For old salts and newcomers alike, a Safety at Sea Seminar is the place to learn offshore sailing best practices.
Flare test
Beginning with a clear-eyed reckoning of the disastrous 1979 Fastnet Race, experts have amassed an impressive set of offshore-sailing best ­practices—and ever-better ways of delivering that knowledge to sailors of every skill level. Lesley Davidson

You’re 100 miles offshore, and a watch mate finds bilge water up over the floorboards. Is your boat leaking or flooding—and why, in this of all moments, do you care which it is?

This was just one of many high-stakes questions posed to some four dozen sailors in Rhode Island this past January at a daylong hands-on Safety at Sea seminar sponsored by the Cruising Club of America. Since the club would also sponsor the biennial Newport Bermuda Race the following June, and many folks in the room were either planning to take part in that event or make other imminent ocean passages, the presenters had our full attention.

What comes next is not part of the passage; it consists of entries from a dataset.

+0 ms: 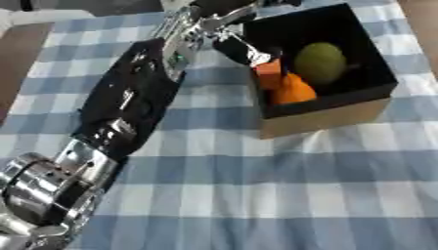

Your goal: Pick up objects on the table and place them in the box.

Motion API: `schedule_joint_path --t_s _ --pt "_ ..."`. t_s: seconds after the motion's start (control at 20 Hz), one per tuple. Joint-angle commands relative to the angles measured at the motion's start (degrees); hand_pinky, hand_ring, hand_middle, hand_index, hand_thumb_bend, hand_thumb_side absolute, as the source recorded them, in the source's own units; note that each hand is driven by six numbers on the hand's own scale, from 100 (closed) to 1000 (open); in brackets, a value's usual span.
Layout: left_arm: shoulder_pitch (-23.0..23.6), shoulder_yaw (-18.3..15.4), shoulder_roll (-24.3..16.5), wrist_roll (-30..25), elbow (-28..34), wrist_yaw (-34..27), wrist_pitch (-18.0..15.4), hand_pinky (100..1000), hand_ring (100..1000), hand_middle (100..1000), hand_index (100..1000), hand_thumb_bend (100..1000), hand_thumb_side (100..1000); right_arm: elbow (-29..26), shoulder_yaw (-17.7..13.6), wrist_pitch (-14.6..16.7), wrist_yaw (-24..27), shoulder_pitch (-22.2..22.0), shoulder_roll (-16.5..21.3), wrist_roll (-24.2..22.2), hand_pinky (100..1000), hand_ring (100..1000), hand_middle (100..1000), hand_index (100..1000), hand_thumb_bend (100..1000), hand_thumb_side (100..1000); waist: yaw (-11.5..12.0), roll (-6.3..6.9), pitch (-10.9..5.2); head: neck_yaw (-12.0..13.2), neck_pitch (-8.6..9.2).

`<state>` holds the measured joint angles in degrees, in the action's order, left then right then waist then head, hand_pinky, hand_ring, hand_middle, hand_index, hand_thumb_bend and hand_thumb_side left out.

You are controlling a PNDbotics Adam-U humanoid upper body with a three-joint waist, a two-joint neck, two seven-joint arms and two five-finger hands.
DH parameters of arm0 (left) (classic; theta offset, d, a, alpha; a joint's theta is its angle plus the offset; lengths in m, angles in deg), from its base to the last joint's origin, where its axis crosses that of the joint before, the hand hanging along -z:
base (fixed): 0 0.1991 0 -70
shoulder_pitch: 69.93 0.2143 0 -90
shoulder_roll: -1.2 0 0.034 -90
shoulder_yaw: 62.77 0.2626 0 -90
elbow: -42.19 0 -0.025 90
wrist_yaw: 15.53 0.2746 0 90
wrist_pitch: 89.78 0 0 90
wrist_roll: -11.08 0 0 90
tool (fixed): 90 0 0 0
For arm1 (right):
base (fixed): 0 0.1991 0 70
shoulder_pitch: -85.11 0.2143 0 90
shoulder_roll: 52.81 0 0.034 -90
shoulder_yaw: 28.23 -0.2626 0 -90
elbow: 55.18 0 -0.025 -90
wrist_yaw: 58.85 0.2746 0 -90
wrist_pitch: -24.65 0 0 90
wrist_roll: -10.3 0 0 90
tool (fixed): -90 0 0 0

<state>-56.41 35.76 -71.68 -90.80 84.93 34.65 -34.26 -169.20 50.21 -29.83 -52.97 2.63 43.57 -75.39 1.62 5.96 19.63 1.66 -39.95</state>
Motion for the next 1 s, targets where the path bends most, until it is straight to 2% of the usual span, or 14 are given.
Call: schedule_joint_path --t_s 0.05,0.1,0.15,0.2,0.55,0.8,1.0 --pt "-0.76 -0.97 -0.93 0.27 3.14 -4.75 1.23 799 868 829 908 100 209 -0.58 -0.27 -0.03 -0.15 0.09 0.64 0.07 942 1000 394 913 100 470 0.02 0.11 -0.55 -0.11 -0.06" --pt "-0.64 -1.07 -1.27 0.61 4.65 -7.13 1.67 790 863 824 904 100 248 -0.58 -0.32 0.01 -0.21 0.06 0.67 0.15 942 1000 395 912 100 470 0.08 0.14 -0.54 -0.16 -0.15" --pt "-0.46 -1.03 -1.68 1.02 6.31 -9.7 2.17 776 852 814 897 100 325 -0.58 -0.38 0.04 -0.26 0.03 0.69 0.25 942 1000 396 912 100 470 0.14 0.16 -0.54 -0.19 -0.25" --pt "-0.2 -0.84 -2.23 1.54 8.2 -12.65 2.66 768 846 807 895 100 355 -0.58 -0.48 0.08 -0.31 0.01 0.73 0.4 942 1000 397 912 100 470 0.22 0.18 -0.55 -0.25 -0.33" --pt "2.94 1.96 -7.18 1.41 20.51 -30.14 6.62 738 812 781 877 100 470 -0.58 -1.04 0.68 -0.7 -0.54 0.99 1.52 939 1000 402 910 100 470 0.9 -0.12 -0.8 -0.83 -0.45" --pt "6.59 2.24 -12.11 -0.06 30.6 -42.38 11.34 727 798 772 875 100 506 -0.58 -1.56 1.48 -0.75 -0.91 1.21 2.71 937 1000 412 907 100 470 1.5 -0.69 -1.06 -1.31 -0.65" --pt "11.4 1.37 -16.51 0.08 38.35 -50.4 14.9 712 785 765 872 100 559 -0.58 -2.16 2.06 -0.65 -0.85 1.47 3.98 935 999 420 905 100 470 2.04 -1.18 -1.06 -1.73 -0.52"
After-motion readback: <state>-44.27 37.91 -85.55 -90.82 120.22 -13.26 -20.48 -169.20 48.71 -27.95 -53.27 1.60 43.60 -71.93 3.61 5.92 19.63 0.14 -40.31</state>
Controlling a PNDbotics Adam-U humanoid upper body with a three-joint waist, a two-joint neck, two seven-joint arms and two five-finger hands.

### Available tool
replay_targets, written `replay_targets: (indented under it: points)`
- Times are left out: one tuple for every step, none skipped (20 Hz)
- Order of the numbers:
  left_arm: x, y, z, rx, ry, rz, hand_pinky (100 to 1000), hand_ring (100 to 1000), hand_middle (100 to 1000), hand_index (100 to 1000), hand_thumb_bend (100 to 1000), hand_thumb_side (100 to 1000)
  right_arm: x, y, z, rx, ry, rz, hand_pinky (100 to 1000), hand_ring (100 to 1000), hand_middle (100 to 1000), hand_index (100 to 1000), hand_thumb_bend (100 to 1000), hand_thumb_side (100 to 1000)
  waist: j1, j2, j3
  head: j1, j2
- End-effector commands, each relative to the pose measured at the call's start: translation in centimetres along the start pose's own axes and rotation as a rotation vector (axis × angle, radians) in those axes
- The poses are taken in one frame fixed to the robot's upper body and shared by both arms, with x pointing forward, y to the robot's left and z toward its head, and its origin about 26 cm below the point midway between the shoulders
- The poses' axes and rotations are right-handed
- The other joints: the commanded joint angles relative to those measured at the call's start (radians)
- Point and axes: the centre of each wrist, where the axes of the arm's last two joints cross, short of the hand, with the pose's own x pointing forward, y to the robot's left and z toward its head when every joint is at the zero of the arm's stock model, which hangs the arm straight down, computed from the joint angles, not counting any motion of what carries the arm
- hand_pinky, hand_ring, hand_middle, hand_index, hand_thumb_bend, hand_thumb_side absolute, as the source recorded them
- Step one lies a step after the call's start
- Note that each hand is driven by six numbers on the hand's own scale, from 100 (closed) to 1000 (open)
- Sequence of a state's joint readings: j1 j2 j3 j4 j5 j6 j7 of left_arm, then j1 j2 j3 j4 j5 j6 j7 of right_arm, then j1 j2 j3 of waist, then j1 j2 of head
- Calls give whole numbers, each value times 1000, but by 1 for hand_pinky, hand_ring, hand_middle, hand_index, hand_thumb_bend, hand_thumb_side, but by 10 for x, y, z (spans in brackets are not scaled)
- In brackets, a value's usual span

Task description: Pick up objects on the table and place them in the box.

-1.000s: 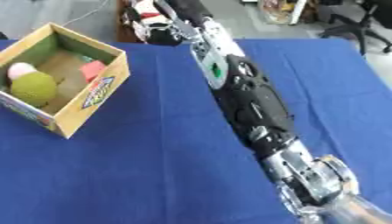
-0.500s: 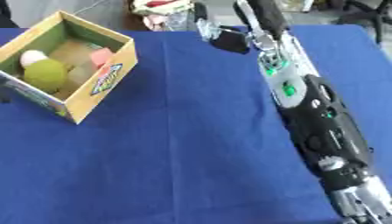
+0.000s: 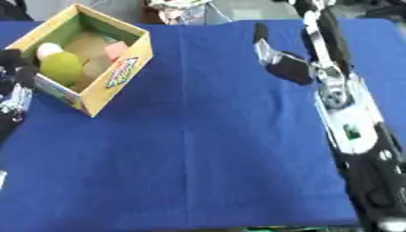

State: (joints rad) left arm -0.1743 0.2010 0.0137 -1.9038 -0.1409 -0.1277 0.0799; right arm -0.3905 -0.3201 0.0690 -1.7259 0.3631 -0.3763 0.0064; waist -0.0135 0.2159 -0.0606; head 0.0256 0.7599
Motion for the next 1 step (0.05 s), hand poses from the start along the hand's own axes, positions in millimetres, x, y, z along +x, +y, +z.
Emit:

For my part, I had attended several Safety at Sea seminars in the mid-1990s, and back then as a Cruising World staff editor, I’d even written and produced some of the handout texts. Recently, having purchased a 1988 Passport 40 with the idea of trans-Atlantic voyaging, I attended two separate SAS seminars over two years—both to update my own offshore skills and find out how the curriculum has evolved over two decades. In addition to January’s CCA seminar, I attended a 2017 Boston seminar sponsored by the Storm Trysail Club and the organizers of the Marion-Bermuda Race. Joining me for the CCA event was Lesley Davison, my partner in the Passport. Because Lesley is new to offshore sailing, it was instructive to observe how the ­latest SAS curriculum plays with ­someone newer to the learning curve.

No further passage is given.